文化庁主催 第2回コンテンツ流通促進シンポジウム
放送番組は、ブロードバンド配信の主役となり得るか?

2004年12月1日 国立オリンピック記念青少年総合センター(カルチャー棟小ホール)
トップ 特別講演 検討会の報告 パネルディスカッション
検討会の報告
尾崎 史郎 (おざき しろう)
東京大学 教授
報告資料のダウンロード (PDF:62KB)

「過去の放送番組の二次利用の促進に関する検討会」の報告
ご紹介いただきました尾崎です。検討会で進行役を努めさせていただいたということもあり、その概要を報告させていただきます。先ほどの基調講演と第3部のパネルディスカッションとのつなぎとしてお聞きください。

この検討会は、著作権課長のご挨拶にもありましたように、放送番組の二次利用について出される疑問。つまり、「テレビ放送は1953年に開始されて50年あまり経過し、その間に膨大な放送番組が作成されているが、現在二次利用されているのはそのごく一部にすぎず、これまで数多く作られた貴重な放送番組は、有効に活用されていないのではないか」。例えば、昔放送されていた「てなもんや三度笠」がビデオ化やネット配信されれば見てみたいという人もたくさんいる。もつと活用すべきではないかということです。そして、「放送番組は著作権や著作隣接権のかたまりのようなものであり、そのあたりの問題から二次利用が進まないのではないのか」、というような意見をよく耳にします。そのようなこともあり、昨年10月に、「過去の放送番組の二次利用の促進に関する検討会」が設置され、放送事業者、番組製作者、原権利者の方々にお集まりいただき、放送番組の二次利用の促進について検討を行い、本年6月に報告書を取りまとめております。報告書につきましては、本日の配布資料の中にも入っていますし、文化庁のホームページにも掲載されいますので、詳しくはそちらをご覧いただきたいと思いますが、その概要について報告させていただきます。


放送番組の保存の現状
当然のことですが、放送番組が保存されていないと、二次利用を行うことはできません。そのため、検討にあたっては、放送番組の保存状況を整理することから始めております。

ビデオの普及した現在の環境から考えますと、貴重な放送番組はどこかに残されているだろうと思いがちですが、テレビ放送開始当初は生放送が中心でした。当時はビデオもありませんので、生放送されたものは残っておりません。フィルムの形で作られた番組も一部あり、その中には残されているものもありますが、大部分は生放送であり、放送局にも保存されていないというのが現状です。

また、1950年代末からは、ビデオも徐々に普及しはじめてきましたが、当時のビデオテープは大変高価で、再利用を前提にビデオが導入されたこともあり、何回も上書きして利用されていましたので、特別な記念番組のようなものを除き、放送局にはほとんど残されておりません。

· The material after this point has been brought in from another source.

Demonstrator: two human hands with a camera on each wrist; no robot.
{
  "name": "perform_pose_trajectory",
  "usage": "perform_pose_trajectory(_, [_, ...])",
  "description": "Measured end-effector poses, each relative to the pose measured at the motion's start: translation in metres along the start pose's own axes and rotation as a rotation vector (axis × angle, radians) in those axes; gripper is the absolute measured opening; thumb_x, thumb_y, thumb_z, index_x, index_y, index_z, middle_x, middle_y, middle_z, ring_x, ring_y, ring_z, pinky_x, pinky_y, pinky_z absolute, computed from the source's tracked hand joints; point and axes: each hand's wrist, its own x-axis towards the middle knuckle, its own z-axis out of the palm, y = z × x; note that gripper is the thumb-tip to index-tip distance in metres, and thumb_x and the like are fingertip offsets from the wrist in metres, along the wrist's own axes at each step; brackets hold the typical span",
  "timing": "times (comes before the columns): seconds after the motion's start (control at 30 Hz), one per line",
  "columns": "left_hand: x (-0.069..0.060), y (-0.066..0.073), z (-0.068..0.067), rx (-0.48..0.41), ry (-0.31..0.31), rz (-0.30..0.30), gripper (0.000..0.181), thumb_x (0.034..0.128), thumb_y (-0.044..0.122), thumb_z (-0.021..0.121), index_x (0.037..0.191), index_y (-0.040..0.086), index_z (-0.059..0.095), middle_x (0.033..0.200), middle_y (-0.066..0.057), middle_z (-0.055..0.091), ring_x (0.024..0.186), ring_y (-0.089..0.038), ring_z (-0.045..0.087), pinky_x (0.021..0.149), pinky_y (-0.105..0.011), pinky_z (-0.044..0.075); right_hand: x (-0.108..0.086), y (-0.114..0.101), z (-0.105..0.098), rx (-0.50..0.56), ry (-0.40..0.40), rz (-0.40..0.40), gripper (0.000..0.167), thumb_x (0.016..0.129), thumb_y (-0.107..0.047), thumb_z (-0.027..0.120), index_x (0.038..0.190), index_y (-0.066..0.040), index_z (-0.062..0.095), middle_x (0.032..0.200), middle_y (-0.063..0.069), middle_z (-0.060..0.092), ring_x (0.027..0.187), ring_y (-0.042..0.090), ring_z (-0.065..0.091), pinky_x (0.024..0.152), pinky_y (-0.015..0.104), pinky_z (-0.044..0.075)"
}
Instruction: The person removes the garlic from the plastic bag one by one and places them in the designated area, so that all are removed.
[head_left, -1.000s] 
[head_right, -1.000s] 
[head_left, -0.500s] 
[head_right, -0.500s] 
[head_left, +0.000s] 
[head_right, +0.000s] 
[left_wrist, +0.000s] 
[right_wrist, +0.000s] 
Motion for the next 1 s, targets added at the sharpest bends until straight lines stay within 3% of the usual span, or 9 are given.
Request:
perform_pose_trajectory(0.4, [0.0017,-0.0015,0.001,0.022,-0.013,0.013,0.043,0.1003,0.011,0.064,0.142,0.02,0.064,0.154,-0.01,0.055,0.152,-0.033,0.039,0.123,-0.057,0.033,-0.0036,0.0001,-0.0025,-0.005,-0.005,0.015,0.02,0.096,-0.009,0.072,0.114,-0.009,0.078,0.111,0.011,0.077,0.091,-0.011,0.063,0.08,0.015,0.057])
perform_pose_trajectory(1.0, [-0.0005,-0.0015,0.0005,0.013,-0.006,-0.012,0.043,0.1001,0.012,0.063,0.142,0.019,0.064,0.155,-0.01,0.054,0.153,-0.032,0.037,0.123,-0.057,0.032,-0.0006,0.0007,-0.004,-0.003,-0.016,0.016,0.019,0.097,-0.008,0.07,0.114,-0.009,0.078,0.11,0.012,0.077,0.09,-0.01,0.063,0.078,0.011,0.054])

では、二次利用を考えて番組を保存するようになったのはいつからかといいますと、これはそんなに古くなく、80年代後半からです。しかも、当初は二次利用の可能性の高いものの保存が中心で、当面の二次利用の有無にかかわらず、保存できるものは保存しようというようになったのは、放送局によっても違いますが、90年代後半になってから、つまり、ごく最近のことと言えます。

つまり、テレビ放送は開始後50年をすぎていますが、放送番組が保存されているのは、ここ十数年のものが中心で、それ以前のものは、特別な番組、あるいはフィルムで作られた番組以外はほとんど残っていないのが現状だということがわかりました。二次利用について議論する際には、この保存の現状を踏まえておかないと、議論が空回りしてしまうことになります。